Keywords: Plasticity, Axonal damage, Spinal cord, Clinical trial, Ibuprofen

Introduction

The options for the restoration of neurological functions after central nervous system (CNS) injury are strictly limited. A major reason for the devastating prognosis of severe CNS injury with regard to functional recovery is the incapability of CNS axons to re-grow. “Molecular barriers” located in the axon environment have been identified as impediments for neuronal regeneration in the CNS. These molecules within the scar tissue and myelin are up-regulated after CNS injury and interact with various receptors on the surface of the injured axon. The signals from most of these receptors converge to RhoA, a key molecule in the growth inhibitory cascade.
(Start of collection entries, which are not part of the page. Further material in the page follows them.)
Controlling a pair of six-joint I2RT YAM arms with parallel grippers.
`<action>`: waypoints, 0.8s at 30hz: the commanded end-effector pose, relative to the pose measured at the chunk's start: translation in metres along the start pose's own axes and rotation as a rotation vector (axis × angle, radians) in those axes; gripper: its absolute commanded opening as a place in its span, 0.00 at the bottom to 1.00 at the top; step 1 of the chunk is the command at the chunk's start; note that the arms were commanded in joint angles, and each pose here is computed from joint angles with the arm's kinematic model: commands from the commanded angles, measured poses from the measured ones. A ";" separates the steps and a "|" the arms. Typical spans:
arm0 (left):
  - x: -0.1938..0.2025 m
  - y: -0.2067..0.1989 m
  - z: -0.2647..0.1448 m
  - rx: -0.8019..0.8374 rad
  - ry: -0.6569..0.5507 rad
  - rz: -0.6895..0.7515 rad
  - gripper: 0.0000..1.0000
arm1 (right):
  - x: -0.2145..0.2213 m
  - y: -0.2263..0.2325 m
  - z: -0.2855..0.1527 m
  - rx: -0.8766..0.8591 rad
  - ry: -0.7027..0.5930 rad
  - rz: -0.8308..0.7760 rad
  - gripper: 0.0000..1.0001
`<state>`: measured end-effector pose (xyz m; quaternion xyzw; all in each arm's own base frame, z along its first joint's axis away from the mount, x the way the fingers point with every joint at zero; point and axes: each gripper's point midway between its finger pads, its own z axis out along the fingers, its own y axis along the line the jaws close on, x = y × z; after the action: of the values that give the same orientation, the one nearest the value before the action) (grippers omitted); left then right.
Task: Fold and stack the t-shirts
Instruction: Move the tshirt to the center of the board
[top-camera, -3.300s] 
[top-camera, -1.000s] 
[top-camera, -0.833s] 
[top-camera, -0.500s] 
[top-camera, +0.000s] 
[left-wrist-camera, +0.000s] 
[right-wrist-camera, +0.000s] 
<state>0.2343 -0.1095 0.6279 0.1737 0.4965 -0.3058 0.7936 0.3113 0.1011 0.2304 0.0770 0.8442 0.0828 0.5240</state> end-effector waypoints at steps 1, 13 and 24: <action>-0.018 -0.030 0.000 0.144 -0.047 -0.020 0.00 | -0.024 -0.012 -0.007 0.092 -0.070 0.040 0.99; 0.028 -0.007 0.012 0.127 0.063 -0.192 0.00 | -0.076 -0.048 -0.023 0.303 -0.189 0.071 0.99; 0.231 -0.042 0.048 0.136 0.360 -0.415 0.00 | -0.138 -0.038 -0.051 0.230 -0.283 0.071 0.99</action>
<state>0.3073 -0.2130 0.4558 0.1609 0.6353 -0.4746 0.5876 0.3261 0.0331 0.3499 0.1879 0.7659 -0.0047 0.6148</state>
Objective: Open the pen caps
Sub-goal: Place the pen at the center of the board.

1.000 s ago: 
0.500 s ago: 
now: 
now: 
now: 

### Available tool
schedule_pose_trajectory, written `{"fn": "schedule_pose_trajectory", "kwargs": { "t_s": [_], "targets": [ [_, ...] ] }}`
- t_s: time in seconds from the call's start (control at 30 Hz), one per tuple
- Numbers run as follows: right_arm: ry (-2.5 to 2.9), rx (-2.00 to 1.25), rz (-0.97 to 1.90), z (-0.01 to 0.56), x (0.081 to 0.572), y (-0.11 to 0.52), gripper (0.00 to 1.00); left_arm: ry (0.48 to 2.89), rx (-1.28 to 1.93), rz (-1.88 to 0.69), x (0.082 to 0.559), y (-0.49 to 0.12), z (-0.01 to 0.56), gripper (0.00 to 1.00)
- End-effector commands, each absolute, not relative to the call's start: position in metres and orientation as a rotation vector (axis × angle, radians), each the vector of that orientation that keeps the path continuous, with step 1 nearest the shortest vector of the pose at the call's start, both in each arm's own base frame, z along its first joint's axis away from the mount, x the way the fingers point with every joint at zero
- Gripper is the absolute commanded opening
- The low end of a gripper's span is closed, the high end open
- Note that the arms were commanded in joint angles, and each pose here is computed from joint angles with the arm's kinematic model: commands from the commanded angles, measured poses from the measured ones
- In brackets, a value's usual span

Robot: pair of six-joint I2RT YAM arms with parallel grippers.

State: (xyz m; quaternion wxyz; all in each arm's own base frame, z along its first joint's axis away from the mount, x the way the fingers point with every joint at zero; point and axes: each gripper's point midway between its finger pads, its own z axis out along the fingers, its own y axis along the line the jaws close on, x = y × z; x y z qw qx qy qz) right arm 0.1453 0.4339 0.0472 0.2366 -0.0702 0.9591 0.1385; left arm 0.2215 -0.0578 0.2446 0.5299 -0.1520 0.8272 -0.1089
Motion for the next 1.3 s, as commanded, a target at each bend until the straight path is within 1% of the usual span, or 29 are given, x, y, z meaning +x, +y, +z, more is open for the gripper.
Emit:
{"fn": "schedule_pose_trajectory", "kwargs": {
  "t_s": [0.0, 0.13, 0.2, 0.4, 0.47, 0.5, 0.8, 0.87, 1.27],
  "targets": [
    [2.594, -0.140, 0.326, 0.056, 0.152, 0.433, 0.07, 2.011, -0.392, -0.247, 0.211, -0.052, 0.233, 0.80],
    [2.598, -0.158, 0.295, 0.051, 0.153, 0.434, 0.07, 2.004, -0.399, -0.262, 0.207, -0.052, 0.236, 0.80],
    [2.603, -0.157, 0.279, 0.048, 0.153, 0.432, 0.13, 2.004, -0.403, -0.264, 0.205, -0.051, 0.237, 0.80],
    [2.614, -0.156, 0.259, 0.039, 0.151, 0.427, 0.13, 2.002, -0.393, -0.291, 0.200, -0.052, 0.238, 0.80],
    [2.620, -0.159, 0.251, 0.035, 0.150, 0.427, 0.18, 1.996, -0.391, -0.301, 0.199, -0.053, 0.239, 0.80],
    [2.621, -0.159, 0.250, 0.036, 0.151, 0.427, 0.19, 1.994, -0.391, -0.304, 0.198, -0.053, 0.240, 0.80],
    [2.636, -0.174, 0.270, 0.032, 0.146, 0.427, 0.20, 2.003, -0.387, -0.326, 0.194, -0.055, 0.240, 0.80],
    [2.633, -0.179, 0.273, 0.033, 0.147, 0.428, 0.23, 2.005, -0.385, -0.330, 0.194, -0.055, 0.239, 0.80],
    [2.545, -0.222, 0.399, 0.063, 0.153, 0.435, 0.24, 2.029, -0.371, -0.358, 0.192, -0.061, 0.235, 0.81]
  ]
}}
Interference with Rho-activation blocks the stop-signal transduction and finally promotes axonal plasticity/regeneration and thus functional recovery. Despite substantial experimental progress, no pharmacological treatment is available for the SCI patient as yet, except within early phase clinical trials. Excellent reviews exist, both on the extrinsic regeneration barriers in the CNS (e.g., Xie and Zheng 2008; Yiu and He 2006) and on the molecular rationale of Rho-inhibition on the promotion of functional recovery after CNS injury (e.g., McKerracher and Higuchi 2006; Mueller et al. 2005; Rossignol et al. 2007). In addition to their classical role as cyclooxygenase (COX) inhibitors, individual “small molecules” from the group of non-steroidal anti-inflammatory drugs (NSAIDs) have been identified to effectively block Rho-activation. This review updates the evidence for Rho-inhibition, with emphasis on the recently demonstrated NSAID-mediated effects, as a relevant therapeutic approach to enhance the recovery of neurological function after traumatic spinal cord injury (SCI).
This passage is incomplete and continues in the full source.